↓↓↓

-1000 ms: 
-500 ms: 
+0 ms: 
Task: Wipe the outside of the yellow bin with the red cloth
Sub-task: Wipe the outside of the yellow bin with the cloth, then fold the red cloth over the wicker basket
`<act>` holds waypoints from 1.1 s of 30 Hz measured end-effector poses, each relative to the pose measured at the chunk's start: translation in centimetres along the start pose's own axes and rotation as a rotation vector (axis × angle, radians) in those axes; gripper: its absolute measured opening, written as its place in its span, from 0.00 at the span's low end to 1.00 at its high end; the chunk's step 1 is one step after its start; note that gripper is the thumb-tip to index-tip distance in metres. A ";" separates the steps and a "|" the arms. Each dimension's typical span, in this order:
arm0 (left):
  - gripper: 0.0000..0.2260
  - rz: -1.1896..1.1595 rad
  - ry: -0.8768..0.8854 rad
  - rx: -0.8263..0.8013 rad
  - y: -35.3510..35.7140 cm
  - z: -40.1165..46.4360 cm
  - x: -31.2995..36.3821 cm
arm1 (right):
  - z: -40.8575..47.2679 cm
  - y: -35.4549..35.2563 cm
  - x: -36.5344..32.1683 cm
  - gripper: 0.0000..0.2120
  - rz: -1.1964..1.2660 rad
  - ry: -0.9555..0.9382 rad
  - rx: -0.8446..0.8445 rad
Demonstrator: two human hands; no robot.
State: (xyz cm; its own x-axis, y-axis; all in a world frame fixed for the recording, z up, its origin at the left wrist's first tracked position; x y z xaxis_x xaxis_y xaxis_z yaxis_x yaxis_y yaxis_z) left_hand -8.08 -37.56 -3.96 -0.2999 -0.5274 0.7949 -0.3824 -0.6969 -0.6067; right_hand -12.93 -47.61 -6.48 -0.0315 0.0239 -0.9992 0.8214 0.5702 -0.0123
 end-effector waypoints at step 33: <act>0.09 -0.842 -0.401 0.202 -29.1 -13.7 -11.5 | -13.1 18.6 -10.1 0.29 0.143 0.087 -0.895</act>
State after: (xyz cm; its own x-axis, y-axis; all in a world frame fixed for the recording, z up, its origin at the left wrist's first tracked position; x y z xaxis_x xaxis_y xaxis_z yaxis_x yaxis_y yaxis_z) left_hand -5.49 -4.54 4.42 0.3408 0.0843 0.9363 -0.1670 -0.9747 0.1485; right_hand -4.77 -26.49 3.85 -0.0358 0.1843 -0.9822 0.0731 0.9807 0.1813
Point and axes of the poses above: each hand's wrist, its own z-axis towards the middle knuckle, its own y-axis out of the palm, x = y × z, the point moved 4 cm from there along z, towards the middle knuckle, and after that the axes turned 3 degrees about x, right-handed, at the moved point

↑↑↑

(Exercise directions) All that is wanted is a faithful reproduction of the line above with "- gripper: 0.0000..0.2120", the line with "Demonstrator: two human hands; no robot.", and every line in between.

(Solution)
  - gripper: 0.0000..0.2120
  - rz: -1.1964..1.2660 rad
  - ry: -0.9555..0.9382 rad
  - rx: -0.8446..0.8445 rad
Demonstrator: two human hands; no robot.

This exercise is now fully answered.